I don't consider myself necessarily "cheap" or penny-pinching, but I do like to get the best value in things, and I think the wedding business is one big......yup, if you've read this blog you guessed it....pyramid scheme. I mean, to be married is one thing, finding one's partner life and making the commitment and sharing one's love and getting the tax benefit from it by making it official, but is a wedding really necessary to show that? I think society (or the wedding industry) has ingrained this sense of "it's not official until you've been married at a wedding" and a sense of accomplishment and success to the idea of a wedding, and it leads to a LOT of excess. Why can't you just invite all of your friends to a barbeque at the park or something? That seems to entail a lot less hassle and more importantly financial distress, and most importantly, time.
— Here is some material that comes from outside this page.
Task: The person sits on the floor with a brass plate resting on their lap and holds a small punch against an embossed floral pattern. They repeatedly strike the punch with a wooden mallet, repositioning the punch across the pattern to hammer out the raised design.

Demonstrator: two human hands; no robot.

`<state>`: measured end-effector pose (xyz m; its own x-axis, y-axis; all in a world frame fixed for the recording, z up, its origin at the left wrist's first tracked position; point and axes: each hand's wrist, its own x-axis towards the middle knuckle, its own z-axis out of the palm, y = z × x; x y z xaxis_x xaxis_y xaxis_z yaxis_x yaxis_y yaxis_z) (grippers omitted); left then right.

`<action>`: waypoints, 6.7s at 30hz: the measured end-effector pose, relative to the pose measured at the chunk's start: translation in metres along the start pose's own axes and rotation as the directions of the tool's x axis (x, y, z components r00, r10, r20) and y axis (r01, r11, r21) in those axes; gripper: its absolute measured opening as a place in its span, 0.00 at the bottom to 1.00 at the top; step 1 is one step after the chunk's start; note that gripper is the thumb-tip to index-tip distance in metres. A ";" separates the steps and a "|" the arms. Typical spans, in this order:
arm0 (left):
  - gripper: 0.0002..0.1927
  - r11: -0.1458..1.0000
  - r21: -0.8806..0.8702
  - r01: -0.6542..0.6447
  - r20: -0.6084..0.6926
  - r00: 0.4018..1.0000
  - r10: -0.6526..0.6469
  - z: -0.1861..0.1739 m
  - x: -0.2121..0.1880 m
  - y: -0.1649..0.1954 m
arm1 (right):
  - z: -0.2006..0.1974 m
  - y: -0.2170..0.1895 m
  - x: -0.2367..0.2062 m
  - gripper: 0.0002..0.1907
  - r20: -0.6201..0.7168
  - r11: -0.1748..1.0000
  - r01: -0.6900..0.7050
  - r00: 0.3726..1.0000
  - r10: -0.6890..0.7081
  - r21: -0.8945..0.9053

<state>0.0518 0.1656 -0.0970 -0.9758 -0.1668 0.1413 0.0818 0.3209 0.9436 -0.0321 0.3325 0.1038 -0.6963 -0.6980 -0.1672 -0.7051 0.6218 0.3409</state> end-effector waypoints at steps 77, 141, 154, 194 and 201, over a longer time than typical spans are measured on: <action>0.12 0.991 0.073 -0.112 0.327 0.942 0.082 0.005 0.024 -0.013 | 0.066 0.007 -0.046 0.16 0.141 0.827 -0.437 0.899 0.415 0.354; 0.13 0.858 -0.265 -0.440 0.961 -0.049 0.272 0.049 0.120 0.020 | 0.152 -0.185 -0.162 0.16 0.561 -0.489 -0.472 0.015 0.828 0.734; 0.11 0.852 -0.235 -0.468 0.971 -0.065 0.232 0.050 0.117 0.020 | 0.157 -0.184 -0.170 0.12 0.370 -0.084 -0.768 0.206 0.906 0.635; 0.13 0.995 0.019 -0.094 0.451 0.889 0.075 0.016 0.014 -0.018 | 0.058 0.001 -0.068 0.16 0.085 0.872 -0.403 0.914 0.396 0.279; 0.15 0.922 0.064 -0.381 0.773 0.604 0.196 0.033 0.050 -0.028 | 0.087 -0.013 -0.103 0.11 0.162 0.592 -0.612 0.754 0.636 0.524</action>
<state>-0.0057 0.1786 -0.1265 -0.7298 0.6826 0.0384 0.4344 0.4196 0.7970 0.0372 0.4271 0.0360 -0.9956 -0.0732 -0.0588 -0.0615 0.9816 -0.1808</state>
I've heard people spend a whole year in advance planning the wedding, figuring out who to invite, what song to walk down the aisle to, what should be included in the registry....I mean, are those things really improving one's livelihood or contributing to society in anyway, except to have one big party for half a day? I mean, I get upset if I waste a few hours time, not to mention a whole year planning for something that lasts one day and costs me half a year's salary. Sure you only need to do it once in a lifetime (ideally, that is) but it definitely reminds me of the "everyone's doing it, so it must be cool" idea from high school.
For me, I'm still planning on having a wedding "to celebrate the joyous occasion," but I could definitely be convinced by a loving wife (hopefully, cross fingers!) NOT to have a wedding and just go to Aruba or somewhere exotic instead. Rant completed.
I also went to a Bar association dinner over the weekend- if you want to talk about wasteful, THAT was wasteful!